Data segment
--------------------------------------------------
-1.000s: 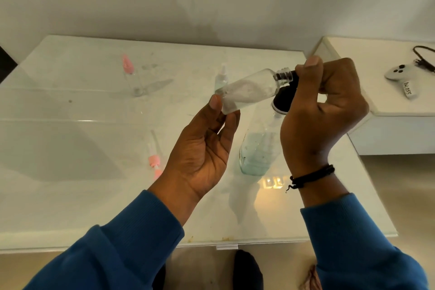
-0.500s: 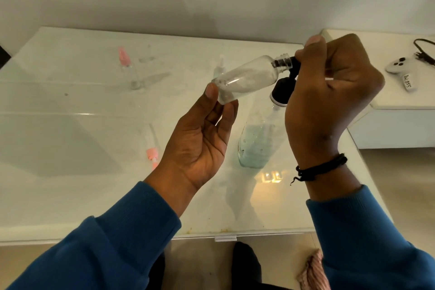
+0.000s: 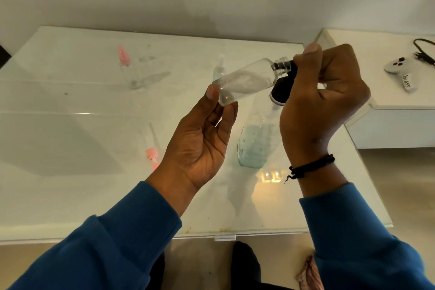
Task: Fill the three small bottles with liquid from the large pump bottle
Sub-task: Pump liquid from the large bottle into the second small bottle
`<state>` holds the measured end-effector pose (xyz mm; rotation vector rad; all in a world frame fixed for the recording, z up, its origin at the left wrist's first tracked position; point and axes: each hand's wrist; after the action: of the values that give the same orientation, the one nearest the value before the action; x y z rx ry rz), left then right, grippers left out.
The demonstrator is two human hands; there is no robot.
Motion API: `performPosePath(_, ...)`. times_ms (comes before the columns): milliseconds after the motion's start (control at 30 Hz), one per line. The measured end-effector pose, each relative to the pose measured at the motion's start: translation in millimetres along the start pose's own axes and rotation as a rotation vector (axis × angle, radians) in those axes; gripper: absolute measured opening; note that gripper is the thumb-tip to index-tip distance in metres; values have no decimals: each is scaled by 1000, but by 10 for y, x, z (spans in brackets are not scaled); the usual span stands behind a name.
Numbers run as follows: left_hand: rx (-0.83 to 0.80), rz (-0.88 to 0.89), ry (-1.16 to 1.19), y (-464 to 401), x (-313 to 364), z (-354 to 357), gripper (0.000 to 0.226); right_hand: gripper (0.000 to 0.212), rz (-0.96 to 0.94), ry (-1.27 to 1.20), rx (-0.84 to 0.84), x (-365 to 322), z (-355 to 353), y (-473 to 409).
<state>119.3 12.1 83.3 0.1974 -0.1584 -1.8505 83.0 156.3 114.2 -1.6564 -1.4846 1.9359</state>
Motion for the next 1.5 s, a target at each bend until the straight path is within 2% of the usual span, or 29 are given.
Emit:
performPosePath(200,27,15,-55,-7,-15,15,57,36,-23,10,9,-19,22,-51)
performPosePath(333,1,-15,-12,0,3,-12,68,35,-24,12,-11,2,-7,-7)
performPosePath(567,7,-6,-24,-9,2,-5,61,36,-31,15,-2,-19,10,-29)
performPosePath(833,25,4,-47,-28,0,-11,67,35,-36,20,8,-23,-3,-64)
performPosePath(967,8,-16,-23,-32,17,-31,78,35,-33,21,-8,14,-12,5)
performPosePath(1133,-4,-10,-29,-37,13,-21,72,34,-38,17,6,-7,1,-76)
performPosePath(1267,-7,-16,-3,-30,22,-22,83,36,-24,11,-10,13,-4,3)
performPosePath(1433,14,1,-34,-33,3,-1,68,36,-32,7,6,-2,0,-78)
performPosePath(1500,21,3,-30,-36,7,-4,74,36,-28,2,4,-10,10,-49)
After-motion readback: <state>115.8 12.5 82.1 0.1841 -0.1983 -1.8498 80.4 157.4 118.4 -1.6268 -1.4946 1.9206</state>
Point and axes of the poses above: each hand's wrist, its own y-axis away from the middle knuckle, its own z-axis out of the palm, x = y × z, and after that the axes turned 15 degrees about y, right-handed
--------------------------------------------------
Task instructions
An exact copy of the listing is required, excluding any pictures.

Your response
-1.000s: 
-0.500s: 
+0.000s: 
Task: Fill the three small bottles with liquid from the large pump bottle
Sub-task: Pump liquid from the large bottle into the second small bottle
`<state>` holds the measured end-effector pose (xyz mm; rotation vector rad; all in a world frame fixed for the recording, z up, its origin at the left wrist's first tracked position; point and axes: each hand's wrist; after the action: of the values that give the same orientation, the one nearest the value before the action; x y z rx ry rz), left then right, grippers left out.
The demonstrator is two human hands; there is no robot.
Motion API: `performPosePath(_, ...)`. times_ms (comes before the columns): milliseconds after the motion's start (control at 30 Hz), one per line. The measured end-effector pose, each relative to the pose measured at the motion's start: translation in millimetres along the start pose's own axes and rotation as a rotation vector (axis × angle, radians) in those axes; gripper: absolute measured opening; note that gripper is the thumb-tip to index-tip distance in metres; values have no decimals: each is scaled by 1000, but by 10 for y, x, z (spans in brackets are not scaled); the usual span stands behind a name.
Numbers run as follows: left_hand: rx (-0.83 to 0.80), rz (-0.88 to 0.89), ry (-1.16 to 1.19), y (-464 to 401), x (-313 to 364), z (-354 to 357), gripper (0.000 to 0.226); right_hand: gripper (0.000 to 0.212), rz (-0.96 to 0.94), ry (-1.27 to 1.20), rx (-0.84 to 0.84), x (-365 to 322), z (-355 to 353), y (-473 to 409).
<state>119.3 12.1 83.3 0.1974 -0.1584 -1.8505 83.0 156.3 114.2 -1.6564 -1.4846 1.9359</state>
Motion for the next 1.5 s, a target at each bend until the straight path is within 2% of the usual span, or 29 are given.
Emit:
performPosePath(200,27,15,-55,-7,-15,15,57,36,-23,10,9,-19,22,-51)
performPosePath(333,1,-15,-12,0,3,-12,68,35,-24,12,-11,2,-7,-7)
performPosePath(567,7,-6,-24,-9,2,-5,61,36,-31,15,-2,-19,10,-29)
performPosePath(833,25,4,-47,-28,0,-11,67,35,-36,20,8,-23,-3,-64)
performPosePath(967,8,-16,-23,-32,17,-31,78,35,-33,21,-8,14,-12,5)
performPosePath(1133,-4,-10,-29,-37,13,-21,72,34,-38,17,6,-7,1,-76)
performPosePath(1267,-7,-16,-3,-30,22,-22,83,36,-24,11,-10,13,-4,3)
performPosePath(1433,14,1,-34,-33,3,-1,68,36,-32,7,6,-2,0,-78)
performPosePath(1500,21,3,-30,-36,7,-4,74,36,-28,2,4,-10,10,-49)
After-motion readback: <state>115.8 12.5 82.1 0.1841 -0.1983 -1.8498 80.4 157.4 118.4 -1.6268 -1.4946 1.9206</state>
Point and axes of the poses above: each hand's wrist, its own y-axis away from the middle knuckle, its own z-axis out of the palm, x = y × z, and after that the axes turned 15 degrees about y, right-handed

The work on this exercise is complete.